Guatemalan tourist, 38, who died after King Kong ride couldn’t read warning signs at Universal, attorney says
Jose Calderón Arana decided to rest for a moment on the bench and let his family go on another ride without him.
Calderón Arana, three weeks from his 39th birthday, wasn’t feeling well after he climbed off the King Kong ride at Universal’s Islands of Adventure. His wife suspected it was from the fast food they’d been eating on their vacation. Maybe he just needed a break.
By the time she and their 8-year-old son returned, a few minutes later, Calderón Arana lay on the ground, surrounded by Universal staff.
Calderón Arana, who ran a large-scale corporate pepper farm in Guatemala that sold to U.S. buyers, was taken to Dr. Phillips Hospital where he was pronounced dead after suffering a massive heart attack.
That is the account of what happened on Dec. 10, 2016, according to the Calderón Arana family’s attorneys, who filed a wrongful death lawsuit this month against the theme park in Orange Circuit Court. The suit seeks in excess of $15,000 in damages.
The death certificate, provided by the attorneys, listed the cause of death as a heart attack, multivessel coronary disease and cardiogenic shock — a condition most often caused by a severe heart attack when the heart suddenly can’t pump enough blood for the body, according to the Mayo Clinic.
Universal spokesman Tom Schroder said the company would not comment on pending litigation.
Skull Island had only been open about five months at the time of Calderón Arana’s death in 2016.
On the attraction, passengers wear 3-D glasses and ride in a truck on an expedition where they dodge bats, winged creatures and dinosaurs until they pass by Kong himself. It’s not a roller coaster but has thrilling immersive effects, such as riders getting blasted by air as the dinosaurs roar.
Several warning signs are posted in English at the ride entrance, inside the queue and overhead before passengers board.
“This is a safety advisory,” a recorded audio warning plays in English, warning that people with heart conditions should be among those who should skip the ride. “Riders should expect sudden and extreme movement.”
Calderón Arana, a native Spanish-speaker, wasn’t aware of the dangers, according to his attorneys.
He had a prior heart condition — his attorneys could not provide more specifics on his medical history — although his cardiologist had cleared him to travel and go on vacation, they said.

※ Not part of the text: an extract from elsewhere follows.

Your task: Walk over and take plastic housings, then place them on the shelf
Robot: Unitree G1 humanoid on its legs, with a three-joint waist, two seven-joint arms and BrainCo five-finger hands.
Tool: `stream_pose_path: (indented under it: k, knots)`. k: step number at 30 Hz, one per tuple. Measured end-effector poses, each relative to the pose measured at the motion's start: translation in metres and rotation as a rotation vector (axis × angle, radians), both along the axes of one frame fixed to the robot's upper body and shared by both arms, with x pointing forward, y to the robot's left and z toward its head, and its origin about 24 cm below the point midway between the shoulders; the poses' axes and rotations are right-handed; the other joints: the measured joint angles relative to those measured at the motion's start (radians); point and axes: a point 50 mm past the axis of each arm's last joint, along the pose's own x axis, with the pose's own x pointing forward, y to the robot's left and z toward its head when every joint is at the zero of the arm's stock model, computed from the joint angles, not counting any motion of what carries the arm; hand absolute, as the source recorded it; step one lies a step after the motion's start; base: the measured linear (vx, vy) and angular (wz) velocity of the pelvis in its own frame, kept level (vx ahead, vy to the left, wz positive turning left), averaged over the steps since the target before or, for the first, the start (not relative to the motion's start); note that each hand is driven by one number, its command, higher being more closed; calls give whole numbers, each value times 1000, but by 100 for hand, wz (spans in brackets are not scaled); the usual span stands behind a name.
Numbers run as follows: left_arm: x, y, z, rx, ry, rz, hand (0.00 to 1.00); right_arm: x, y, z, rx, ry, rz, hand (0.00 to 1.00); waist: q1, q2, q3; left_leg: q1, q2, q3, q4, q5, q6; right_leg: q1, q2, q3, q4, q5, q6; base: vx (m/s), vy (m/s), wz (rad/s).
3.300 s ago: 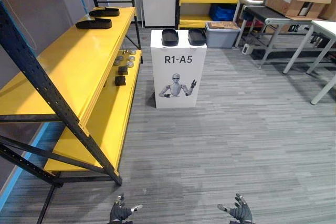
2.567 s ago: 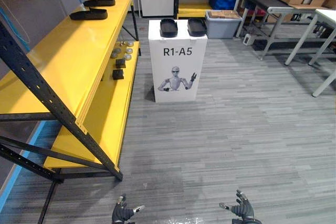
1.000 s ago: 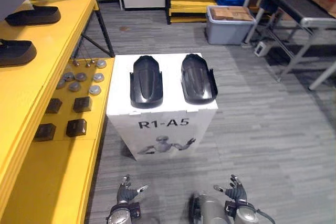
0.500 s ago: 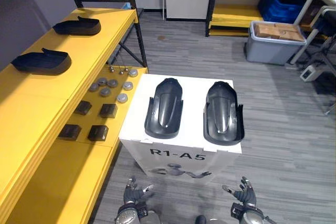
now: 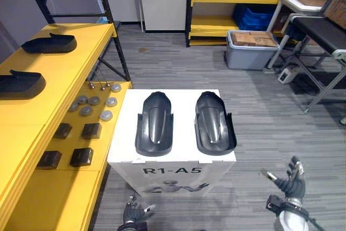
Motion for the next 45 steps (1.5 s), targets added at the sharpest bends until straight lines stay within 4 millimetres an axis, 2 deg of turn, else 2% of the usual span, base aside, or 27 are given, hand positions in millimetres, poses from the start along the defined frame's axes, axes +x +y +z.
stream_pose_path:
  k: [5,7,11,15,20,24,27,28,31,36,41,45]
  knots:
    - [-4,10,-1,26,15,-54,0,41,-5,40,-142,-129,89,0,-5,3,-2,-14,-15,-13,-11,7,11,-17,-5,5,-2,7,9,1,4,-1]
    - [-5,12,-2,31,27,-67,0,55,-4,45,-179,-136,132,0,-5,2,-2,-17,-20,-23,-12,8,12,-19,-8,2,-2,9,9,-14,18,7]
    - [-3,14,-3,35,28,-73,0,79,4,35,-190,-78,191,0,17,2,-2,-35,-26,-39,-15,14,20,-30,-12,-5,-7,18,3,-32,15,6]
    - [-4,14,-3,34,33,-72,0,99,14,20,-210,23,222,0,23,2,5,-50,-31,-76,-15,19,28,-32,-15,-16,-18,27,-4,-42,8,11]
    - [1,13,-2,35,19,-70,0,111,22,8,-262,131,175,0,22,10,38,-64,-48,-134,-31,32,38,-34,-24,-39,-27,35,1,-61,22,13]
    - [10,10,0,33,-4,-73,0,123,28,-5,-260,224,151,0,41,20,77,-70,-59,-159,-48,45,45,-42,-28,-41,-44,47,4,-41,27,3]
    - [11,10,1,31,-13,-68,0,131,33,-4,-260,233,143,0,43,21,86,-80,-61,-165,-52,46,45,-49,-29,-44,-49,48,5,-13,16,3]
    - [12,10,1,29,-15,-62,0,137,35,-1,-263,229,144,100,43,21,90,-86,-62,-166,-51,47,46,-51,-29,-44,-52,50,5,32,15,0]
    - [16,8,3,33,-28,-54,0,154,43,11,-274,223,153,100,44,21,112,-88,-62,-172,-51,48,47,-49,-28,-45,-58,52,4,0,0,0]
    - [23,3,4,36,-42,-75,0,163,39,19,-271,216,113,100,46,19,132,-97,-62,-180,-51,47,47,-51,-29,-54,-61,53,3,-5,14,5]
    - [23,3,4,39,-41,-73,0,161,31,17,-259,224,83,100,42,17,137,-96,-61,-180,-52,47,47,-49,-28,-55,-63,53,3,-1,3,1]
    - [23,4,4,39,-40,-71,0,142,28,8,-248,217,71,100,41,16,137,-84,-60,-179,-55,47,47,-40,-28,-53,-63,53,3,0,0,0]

“The issue centers around had he been given the opportunity to fully assess his risk — there were no signs of any kind warning of the potential dangers in a language he was comfortable in understanding,” said Lou Pendas, who owns the law firm representing the family. “He sees kids going in there; he sees elderly people going in there. He’s going, ‘OK, I can handle this.’”
Pendas said theme parks should put up warnings in French and Spanish as well as English, all the major international languages.
At Florida Atlantic University, Peter Ricci disagrees.
“The issue here is one of long-term frugality and practicality,” said Ricci, director of the university’s Hospitality and Tourism Management program, in an email. “It is completely rational and practical to expect theme parks to have instructions, directions, and safety information in every language that one of its guests could use, but it would be super impractical when it comes to costs.”
Universal also uses symbols on warning signs that help convey messages to international guests when they don’t know English, said Bill Zanetti, a doctoral student who teaches theme park design and management courses at the University of Central Florida’s Rosen College of Hospitality Management.
But at SeaWorld Orlando, its new Infinity Falls ride plays audio announcements and health warnings in both Spanish and Portuguese, said spokeswoman Lori Cherry, adding it was the first time the Orlando park has ever done so in another language.
Pendas is dismissive about any potential costs to Universal, which he says would be minimal as he points to the number of international visitors coming to the theme park.
Visit Orlando tracked about 882,000 people in 2017 from Mexico, Argentina and Colombia — the three Spanish-speaking countries with the most tourists coming to Orlando.
Pendas said he is anxious to get more answers about what happened that day through the discovery process with his firm’s lawsuit.
Calderón Arana’s child saw his father collapsed on the ground, Pendas said. His wife lost her husband.
“I don’t know how they will ever move beyond this,” Pendas said.